### [YOUR OBJECTIVE]
The copy you return must match the listing word for word and carry no pictures.
──────────────────────────────
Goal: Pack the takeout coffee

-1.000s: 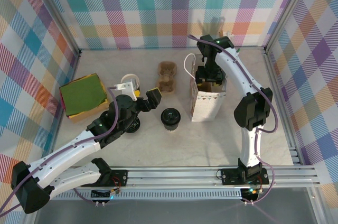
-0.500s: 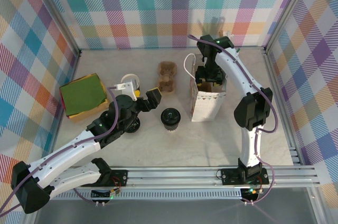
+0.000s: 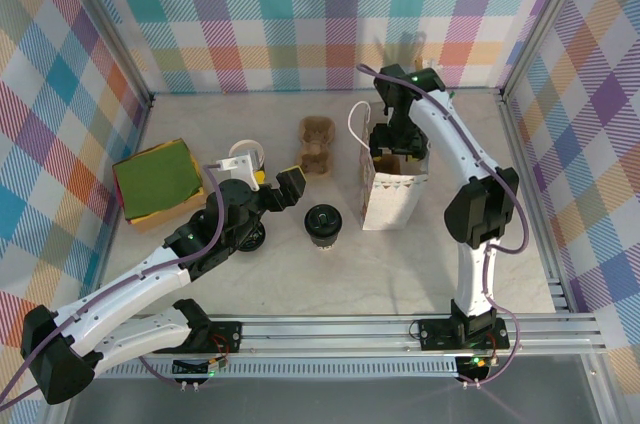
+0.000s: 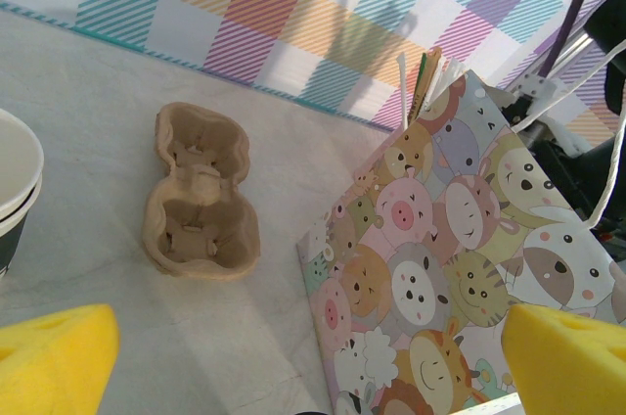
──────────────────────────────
### [ANSWER FOR THE TASK]
Goal: Pack the takeout coffee

-1.000s: 
-0.500s: 
+0.000s: 
+0.000s: 

This output has come to an end.